TASK GOAL - Leaving out every picture, quote the data below exactly as it appears.

=======

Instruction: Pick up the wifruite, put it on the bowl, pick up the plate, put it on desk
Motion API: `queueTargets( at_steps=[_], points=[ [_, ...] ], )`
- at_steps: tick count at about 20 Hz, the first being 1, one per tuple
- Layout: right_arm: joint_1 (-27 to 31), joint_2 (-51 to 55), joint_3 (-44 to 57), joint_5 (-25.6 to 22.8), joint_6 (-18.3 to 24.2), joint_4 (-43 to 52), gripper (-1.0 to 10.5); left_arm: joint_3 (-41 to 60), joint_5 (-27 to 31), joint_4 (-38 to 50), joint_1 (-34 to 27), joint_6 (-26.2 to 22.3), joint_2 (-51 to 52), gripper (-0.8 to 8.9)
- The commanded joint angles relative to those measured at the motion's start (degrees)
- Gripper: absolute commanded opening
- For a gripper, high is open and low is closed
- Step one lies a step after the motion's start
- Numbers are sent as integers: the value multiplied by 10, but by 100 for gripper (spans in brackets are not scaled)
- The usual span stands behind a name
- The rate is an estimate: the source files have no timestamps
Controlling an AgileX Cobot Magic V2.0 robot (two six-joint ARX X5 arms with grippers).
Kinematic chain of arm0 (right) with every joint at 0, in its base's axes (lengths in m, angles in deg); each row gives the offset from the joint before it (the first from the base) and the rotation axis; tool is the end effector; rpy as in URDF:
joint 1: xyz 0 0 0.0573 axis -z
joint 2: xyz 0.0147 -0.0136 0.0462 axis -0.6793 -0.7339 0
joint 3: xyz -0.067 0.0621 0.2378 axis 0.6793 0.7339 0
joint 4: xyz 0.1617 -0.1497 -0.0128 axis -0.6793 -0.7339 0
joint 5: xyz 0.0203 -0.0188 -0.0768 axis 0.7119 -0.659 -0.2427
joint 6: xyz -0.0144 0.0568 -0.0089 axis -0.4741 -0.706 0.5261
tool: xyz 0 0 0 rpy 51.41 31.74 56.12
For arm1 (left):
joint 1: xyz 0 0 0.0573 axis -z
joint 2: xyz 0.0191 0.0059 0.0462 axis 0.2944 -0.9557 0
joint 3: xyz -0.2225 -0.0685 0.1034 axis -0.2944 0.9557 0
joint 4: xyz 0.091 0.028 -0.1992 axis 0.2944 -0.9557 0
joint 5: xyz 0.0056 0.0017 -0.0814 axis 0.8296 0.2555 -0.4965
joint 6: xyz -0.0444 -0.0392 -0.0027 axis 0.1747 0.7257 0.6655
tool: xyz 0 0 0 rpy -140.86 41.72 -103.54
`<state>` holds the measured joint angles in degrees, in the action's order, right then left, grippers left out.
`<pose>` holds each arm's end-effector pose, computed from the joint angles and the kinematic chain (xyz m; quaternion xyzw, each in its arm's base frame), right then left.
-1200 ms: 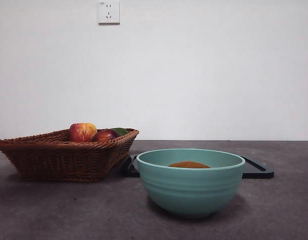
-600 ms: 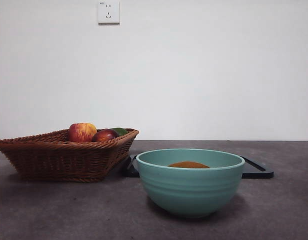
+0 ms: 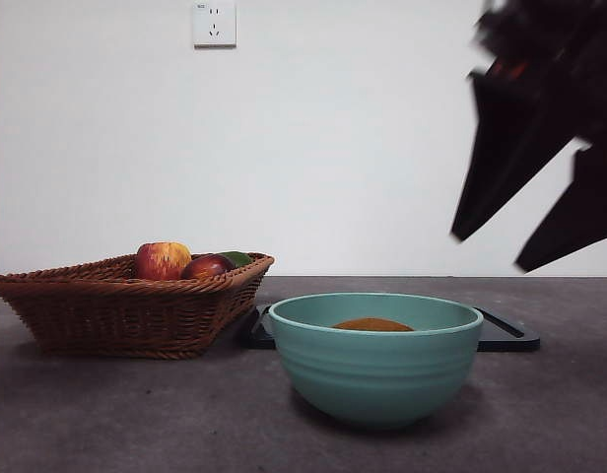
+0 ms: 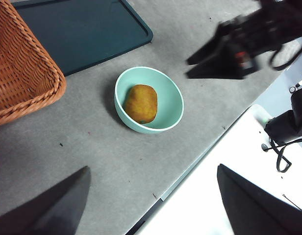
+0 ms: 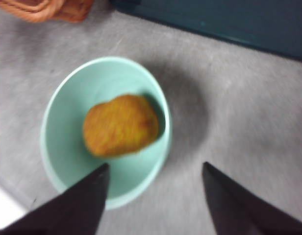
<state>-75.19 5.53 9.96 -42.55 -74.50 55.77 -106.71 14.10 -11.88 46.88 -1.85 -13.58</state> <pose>0.1537 0.1090 0.2184 0.0703 0.4923 0.2787 0.8216 0.0712 -0.0598 0.3011 -0.0420 0.3571 -0.4184 0.8341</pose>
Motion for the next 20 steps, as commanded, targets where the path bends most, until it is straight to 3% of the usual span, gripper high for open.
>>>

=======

ANSWER TO THIS PROBLEM -
Instruction: Pick up the wifruite, put it on the bowl, pick up the plate, put it on desk
Motion API: `queueTargets( at_steps=[_], points=[ [_, ...] ], )`
- at_steps: tick count at about 20 Hz, the first being 1, one per tuple
- Layout: right_arm: joint_1 (-27 to 31), joint_2 (-51 to 55), joint_3 (-44 to 57), joint_5 (-25.6 to 22.8), joint_6 (-18.3 to 24.2), joint_4 (-43 to 52), gripper (-1.0 to 10.5); left_arm: joint_3 (-41 to 60), joint_5 (-27 to 31), joint_4 (-38 to 50), joint_1 (-34 to 27), joint_6 (-26.2 to 22.3), joint_2 (-51 to 52), gripper (-0.8 to 8.9)
- The commanded joint angles relative to those measured at the motion's start (degrees)
- Gripper: absolute commanded opening
- For a gripper, high is open and low is closed
- Step one lies a step after the motion's start
- Numbers are sent as integers: the value multiplied by 10, but by 100 for gripper (spans in brackets are not scaled)
- The usual span stands behind a name
- The rate is an estimate: the source files have no timestamps
Controlling an AgileX Cobot Magic V2.0 robot (two six-joint ARX X5 arms with grippers).
Kinematic chain of arm0 (right) with every joint at 0, in its base's axes (lengths in m, angles in deg); each row gives the offset from the joint before it (the first from the base) and the rotation axis; tool is the end effector; rpy as in URDF:
joint 1: xyz 0 0 0.0573 axis -z
joint 2: xyz 0.0147 -0.0136 0.0462 axis -0.6793 -0.7339 0
joint 3: xyz -0.067 0.0621 0.2378 axis 0.6793 0.7339 0
joint 4: xyz 0.1617 -0.1497 -0.0128 axis -0.6793 -0.7339 0
joint 5: xyz 0.0203 -0.0188 -0.0768 axis 0.7119 -0.659 -0.2427
joint 6: xyz -0.0144 0.0568 -0.0089 axis -0.4741 -0.706 0.5261
tool: xyz 0 0 0 rpy 51.41 31.74 56.12
For arm1 (left):
joint 1: xyz 0 0 0.0573 axis -z
joint 2: xyz 0.0191 0.0059 0.0462 axis 0.2944 -0.9557 0
joint 3: xyz -0.2225 -0.0685 0.1034 axis -0.2944 0.9557 0
joint 4: xyz 0.091 0.028 -0.1992 axis 0.2944 -0.9557 0
joint 5: xyz 0.0056 0.0017 -0.0814 axis 0.8296 0.2555 -0.4965
joint 6: xyz -0.0444 -0.0392 -0.0027 axis 0.1747 0.7257 0.6655
tool: xyz 0 0 0 rpy -140.86 41.72 -103.54
`<state>` holds the measured joint angles in degrees, in the action's order, right then left, grippers left out.
`<pose>` holds each arm's end-effector pose, computed from the joint angles and the kinematic chain (xyz m; quaternion xyzw, each in its arm's base frame), right then left.
-1200 ms: 
-600 ms: 
+0 ms: 
+0 ms: 
+0 ms: 
<state>-75.19 5.53 9.96 -42.55 -74.50 55.77 -106.71 14.10 -11.88 46.88 -1.85 -13.58</state> <pose>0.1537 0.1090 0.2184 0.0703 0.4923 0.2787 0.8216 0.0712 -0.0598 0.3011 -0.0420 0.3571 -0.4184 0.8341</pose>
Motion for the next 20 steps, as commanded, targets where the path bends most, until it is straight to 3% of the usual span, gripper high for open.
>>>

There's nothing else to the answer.